Urnov has made an impact at UC Berkeley and IGI beyond his research. As the Covid-19 pandemic commenced, he assumed the task of organizing resources to set up a nonprofit diagnostic clinical laboratory at IGI for swift testing of the SARS-CoV-2 coronavirus. The objective was to offer greater throughput, faster results, and enhanced accuracy compared to existing commercial options - and provide such testing for free to communities most in need. 

As described in Walter Isaacson’s best selling book, The Codebreaker, Urnov emerged as a pivotal figure in this initiative, playing a significant role in resource mobilization encompassing equipment, personnel, and funding - and ultimately providing over 500,000 free COVID tests to individuals in socioeconomically disadvantaged communities when for-profit testing laboratories failed at the task.

Not only is Urnov renowned in the field of gene editing, but his list of publications, teaching ability, and public speaking acumen is also exceptional. Urnov has authored more than 100 scientific publications and is an inventor on 87 published patents related to genome editing and targeted gene regulation technology. His 2005 Nature paper has been cited over 2000 times, and a subsequent paper he wrote for Nature Reviews Genetics has been cited over 2500 times. Many of his other papers have been cited over 1000 times.

“Fyodor is a world class researcher at the forefront of arguably the most exciting and important biomedical research advance in our lifetimes – genome editing – because he is perhaps the most engaging orator I have ever heard speak, because he is a scholar of truly extraordinary depth and breadth of knowledge in biomedicine, and because he is a dedicated and highly effective teacher and mentor,“ shares David Drubin, Ernette Comby Chair in Microbiology and a professor of Cell and Development in the Department of Molecular and Cell Biology at UC Berkeley.

Urnov is also known for being a dynamic public speaker and teacher and is much sought after. Urnov credits his experience as a graduate student instructor here at Brown for his interest in teaching, starting with watching faculty at Brown, including George Eggleston Professor of Biochemistry, Susan Gerbi and Professor of Molecular Biology, Cell Biology and Biochemistry  Kenneth Miller, in his first stint as a graduate student instructor. 

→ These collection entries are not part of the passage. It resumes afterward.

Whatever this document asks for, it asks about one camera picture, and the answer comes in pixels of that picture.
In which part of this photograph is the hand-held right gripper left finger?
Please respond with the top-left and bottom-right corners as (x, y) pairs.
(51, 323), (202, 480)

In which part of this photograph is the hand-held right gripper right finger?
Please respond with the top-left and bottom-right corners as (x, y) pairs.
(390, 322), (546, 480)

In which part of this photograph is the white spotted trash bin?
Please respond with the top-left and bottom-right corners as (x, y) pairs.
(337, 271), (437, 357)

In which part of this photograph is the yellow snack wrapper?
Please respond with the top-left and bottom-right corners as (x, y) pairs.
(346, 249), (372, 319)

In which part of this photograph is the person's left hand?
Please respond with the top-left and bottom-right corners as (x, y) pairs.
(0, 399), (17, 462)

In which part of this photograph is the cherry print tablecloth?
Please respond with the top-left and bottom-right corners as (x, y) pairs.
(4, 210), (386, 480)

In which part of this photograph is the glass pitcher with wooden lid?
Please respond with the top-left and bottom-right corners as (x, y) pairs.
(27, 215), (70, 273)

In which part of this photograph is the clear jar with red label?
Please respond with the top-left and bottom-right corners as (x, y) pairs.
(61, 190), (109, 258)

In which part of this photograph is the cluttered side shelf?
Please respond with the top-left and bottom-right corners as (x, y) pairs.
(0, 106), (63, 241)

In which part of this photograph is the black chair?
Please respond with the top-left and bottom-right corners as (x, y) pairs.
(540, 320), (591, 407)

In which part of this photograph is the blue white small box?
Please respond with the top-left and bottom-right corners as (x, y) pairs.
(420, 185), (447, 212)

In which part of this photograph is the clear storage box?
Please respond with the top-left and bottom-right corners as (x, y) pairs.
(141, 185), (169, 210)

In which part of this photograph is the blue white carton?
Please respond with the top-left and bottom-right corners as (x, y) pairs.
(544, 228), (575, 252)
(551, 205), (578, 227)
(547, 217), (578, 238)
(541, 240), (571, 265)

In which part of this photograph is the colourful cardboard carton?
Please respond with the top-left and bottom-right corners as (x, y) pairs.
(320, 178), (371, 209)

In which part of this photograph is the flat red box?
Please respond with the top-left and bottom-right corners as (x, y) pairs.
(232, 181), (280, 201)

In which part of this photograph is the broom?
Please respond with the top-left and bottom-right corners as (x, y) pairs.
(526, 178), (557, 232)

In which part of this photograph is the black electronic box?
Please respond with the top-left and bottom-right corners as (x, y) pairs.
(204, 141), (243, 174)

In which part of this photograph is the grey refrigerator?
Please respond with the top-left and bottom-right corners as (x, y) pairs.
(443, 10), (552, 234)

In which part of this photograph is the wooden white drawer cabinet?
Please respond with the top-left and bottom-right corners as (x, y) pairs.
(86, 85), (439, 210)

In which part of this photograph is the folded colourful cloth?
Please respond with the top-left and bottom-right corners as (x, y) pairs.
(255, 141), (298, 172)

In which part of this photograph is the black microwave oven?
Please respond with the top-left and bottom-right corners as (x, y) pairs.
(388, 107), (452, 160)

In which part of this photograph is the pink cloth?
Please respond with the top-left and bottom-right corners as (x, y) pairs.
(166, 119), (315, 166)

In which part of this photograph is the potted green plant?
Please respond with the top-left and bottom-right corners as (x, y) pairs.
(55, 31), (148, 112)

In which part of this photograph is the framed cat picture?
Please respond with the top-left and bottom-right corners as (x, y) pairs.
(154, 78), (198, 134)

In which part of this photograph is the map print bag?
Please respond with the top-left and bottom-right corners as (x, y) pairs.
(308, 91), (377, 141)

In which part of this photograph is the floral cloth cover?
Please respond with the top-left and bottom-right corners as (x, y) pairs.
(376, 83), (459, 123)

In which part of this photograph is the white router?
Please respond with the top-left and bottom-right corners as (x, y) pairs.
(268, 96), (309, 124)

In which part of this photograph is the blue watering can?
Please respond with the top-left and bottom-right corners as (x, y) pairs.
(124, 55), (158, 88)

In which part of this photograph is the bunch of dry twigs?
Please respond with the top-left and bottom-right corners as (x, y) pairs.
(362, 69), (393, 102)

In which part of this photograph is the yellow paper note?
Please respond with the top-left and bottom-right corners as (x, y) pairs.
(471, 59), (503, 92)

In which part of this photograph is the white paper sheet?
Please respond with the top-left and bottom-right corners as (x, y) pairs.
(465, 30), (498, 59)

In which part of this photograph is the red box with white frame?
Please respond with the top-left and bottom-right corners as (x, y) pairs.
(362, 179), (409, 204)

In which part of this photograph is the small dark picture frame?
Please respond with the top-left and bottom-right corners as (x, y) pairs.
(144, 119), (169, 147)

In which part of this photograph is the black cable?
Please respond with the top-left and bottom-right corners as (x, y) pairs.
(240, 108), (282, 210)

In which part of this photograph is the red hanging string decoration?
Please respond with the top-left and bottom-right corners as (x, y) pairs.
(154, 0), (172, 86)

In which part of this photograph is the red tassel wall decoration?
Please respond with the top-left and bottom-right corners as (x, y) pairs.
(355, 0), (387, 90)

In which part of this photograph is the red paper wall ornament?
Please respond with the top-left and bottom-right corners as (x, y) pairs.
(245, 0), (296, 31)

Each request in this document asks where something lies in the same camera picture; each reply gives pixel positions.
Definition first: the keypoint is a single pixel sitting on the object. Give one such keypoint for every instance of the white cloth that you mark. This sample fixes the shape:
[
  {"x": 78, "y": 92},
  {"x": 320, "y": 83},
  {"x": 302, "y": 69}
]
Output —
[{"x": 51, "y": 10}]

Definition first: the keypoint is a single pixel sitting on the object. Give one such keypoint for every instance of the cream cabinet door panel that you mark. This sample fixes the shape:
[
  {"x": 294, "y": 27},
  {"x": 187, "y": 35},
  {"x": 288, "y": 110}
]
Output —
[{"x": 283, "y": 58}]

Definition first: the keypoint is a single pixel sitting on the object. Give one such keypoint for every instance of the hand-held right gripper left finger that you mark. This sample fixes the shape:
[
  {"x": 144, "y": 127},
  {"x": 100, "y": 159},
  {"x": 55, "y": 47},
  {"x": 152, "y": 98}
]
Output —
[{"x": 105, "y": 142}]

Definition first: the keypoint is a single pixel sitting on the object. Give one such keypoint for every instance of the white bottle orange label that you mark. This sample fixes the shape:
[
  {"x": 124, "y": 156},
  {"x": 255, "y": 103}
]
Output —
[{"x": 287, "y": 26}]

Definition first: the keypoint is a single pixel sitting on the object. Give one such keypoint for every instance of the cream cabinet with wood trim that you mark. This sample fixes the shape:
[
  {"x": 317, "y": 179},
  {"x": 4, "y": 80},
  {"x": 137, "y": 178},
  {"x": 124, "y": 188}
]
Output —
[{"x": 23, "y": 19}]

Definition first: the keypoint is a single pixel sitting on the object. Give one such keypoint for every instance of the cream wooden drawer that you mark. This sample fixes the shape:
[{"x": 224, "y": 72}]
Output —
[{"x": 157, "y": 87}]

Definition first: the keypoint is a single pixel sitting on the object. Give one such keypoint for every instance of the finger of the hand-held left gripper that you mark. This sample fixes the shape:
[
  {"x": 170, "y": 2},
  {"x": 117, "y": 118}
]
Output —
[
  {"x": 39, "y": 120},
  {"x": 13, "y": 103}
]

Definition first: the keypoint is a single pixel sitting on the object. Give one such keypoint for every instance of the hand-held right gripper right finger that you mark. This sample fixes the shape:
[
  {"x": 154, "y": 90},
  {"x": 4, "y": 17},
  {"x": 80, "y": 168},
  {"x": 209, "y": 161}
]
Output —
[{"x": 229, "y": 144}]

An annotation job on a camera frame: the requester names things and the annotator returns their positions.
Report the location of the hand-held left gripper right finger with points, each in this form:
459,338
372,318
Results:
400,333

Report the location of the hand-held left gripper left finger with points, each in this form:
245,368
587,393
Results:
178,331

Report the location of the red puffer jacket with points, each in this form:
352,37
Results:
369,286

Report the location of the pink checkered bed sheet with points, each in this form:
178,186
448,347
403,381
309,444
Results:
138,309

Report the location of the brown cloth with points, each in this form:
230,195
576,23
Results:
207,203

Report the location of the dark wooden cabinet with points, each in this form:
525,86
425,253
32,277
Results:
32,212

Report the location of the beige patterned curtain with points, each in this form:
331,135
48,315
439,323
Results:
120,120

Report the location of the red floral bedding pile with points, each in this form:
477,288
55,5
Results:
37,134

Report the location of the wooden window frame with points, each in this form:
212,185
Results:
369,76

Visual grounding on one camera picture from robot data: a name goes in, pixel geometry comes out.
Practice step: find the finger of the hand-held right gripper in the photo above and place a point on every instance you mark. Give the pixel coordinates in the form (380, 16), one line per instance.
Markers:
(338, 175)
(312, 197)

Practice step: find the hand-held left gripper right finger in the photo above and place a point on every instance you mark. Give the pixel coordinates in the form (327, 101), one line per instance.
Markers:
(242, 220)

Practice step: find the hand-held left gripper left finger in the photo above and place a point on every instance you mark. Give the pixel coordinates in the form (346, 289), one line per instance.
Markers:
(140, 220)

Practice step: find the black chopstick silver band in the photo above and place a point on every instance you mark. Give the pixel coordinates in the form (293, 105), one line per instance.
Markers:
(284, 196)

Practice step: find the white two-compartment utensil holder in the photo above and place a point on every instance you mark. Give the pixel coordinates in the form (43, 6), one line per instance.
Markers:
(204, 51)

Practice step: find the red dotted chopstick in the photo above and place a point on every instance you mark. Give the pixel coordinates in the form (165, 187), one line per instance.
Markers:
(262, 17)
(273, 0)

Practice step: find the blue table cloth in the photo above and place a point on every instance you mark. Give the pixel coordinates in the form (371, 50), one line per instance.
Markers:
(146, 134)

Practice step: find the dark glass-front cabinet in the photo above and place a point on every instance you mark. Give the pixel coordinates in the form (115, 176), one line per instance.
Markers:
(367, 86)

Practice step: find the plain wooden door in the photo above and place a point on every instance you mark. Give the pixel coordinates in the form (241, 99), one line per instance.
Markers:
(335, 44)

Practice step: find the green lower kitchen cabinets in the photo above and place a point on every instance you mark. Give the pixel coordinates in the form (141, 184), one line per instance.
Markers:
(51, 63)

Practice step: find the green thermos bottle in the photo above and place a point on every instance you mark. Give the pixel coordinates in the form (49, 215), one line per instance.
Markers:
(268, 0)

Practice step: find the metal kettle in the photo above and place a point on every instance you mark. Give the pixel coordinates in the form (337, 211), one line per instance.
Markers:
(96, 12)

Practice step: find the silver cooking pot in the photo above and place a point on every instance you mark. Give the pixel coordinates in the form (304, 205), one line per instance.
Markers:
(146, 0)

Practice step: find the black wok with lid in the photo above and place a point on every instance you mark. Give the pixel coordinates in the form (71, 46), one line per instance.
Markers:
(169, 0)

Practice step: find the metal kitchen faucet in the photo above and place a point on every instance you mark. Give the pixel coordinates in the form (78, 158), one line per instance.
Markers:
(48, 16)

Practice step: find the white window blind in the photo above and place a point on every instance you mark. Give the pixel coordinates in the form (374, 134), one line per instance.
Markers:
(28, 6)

Urnov’s awards, not surprisingly, are quite notable. As far back as his time at Brown he was selected for the Barry J. Rosen Memorial Award For High Achievement In Molecular Biology and the President’s Award for Excellence in Teaching.

In 2014 he was named as one of “The World’s Most Influential Scientific Minds” by Thomson Reuters and received a Fellows Award for Research Excellence from the National Institutes of Health.